- [Work required]: Copying rule for the data below: pictures stay out, and only the lines from the one with "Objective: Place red" down to the one with "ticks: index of", inclusive, are repeated exactly.

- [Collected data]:
- Opening Delimiter -

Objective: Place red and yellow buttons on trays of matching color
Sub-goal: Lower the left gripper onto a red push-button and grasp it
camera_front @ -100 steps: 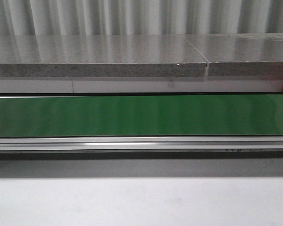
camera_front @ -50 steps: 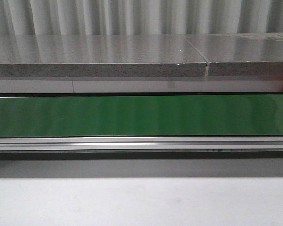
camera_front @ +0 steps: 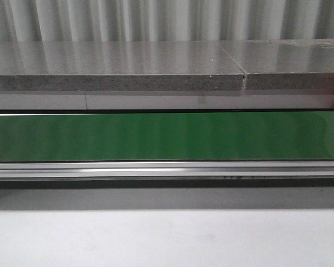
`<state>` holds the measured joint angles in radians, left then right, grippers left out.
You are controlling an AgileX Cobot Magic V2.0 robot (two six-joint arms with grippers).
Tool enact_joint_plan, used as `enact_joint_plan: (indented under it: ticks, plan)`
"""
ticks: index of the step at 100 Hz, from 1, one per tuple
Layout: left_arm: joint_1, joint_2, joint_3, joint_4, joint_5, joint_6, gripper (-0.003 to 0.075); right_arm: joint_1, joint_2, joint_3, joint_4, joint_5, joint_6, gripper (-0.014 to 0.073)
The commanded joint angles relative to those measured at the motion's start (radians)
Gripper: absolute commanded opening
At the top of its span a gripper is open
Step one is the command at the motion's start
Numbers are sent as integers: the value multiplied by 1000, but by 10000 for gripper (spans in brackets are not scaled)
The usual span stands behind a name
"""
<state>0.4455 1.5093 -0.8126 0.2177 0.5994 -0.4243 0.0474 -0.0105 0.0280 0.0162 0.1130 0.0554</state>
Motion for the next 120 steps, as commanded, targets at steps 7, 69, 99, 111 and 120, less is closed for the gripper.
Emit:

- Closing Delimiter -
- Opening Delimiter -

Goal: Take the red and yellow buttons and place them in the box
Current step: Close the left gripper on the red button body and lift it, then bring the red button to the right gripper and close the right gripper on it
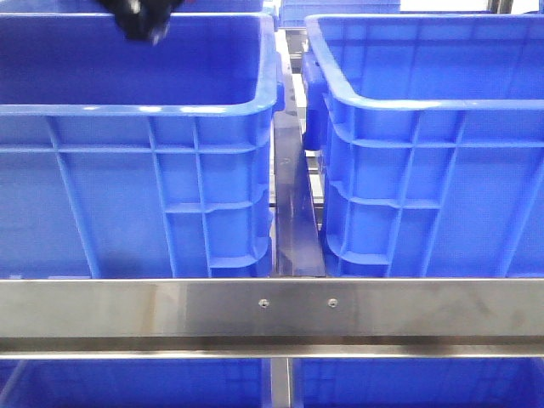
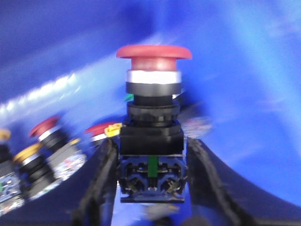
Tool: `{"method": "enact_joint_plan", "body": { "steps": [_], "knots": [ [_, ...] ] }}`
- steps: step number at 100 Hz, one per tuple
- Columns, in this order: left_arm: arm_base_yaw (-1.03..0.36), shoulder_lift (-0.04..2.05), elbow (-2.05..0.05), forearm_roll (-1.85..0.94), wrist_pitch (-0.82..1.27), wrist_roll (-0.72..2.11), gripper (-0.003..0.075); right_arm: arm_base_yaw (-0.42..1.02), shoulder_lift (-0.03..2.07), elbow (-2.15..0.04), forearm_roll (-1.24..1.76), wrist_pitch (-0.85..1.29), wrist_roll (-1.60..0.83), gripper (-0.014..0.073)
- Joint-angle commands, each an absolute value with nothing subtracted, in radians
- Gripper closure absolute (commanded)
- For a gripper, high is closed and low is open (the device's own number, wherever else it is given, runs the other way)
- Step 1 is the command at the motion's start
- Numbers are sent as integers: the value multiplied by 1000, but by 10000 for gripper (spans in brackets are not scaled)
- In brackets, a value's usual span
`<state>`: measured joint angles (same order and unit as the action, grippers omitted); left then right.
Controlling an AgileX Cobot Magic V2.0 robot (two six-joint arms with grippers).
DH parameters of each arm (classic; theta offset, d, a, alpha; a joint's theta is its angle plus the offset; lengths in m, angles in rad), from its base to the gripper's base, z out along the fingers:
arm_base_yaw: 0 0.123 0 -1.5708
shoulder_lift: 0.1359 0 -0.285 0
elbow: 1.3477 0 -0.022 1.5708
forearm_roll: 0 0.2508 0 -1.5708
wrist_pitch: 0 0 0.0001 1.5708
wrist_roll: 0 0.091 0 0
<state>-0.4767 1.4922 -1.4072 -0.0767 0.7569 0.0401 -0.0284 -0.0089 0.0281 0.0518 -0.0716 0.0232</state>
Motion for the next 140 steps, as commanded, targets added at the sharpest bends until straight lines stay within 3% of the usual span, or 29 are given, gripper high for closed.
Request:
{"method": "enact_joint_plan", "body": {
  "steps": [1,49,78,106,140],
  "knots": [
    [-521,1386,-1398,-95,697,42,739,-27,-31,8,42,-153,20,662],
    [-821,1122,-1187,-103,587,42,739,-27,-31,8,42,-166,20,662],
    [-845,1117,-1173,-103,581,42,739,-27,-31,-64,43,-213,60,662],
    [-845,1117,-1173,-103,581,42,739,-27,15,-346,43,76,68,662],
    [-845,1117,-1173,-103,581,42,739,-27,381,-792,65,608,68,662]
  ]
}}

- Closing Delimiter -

- [Answer to this exercise]:
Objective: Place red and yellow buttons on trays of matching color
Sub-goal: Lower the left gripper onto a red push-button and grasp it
camera_front @ -100 steps: 
camera_front @ -50 steps: 
camera_front @ +0 steps: 
`<state>` holds the measured joint angles in radians, left then right, grippers left out.
You are controlling an AgileX Cobot Magic V2.0 robot (two six-joint arms with grippers).
Tool enact_joint_plan, used as `enact_joint_plan: (indented under it: ticks, plan)`
"""
ticks: index of the step at 100 Hz, from 1, one per tuple

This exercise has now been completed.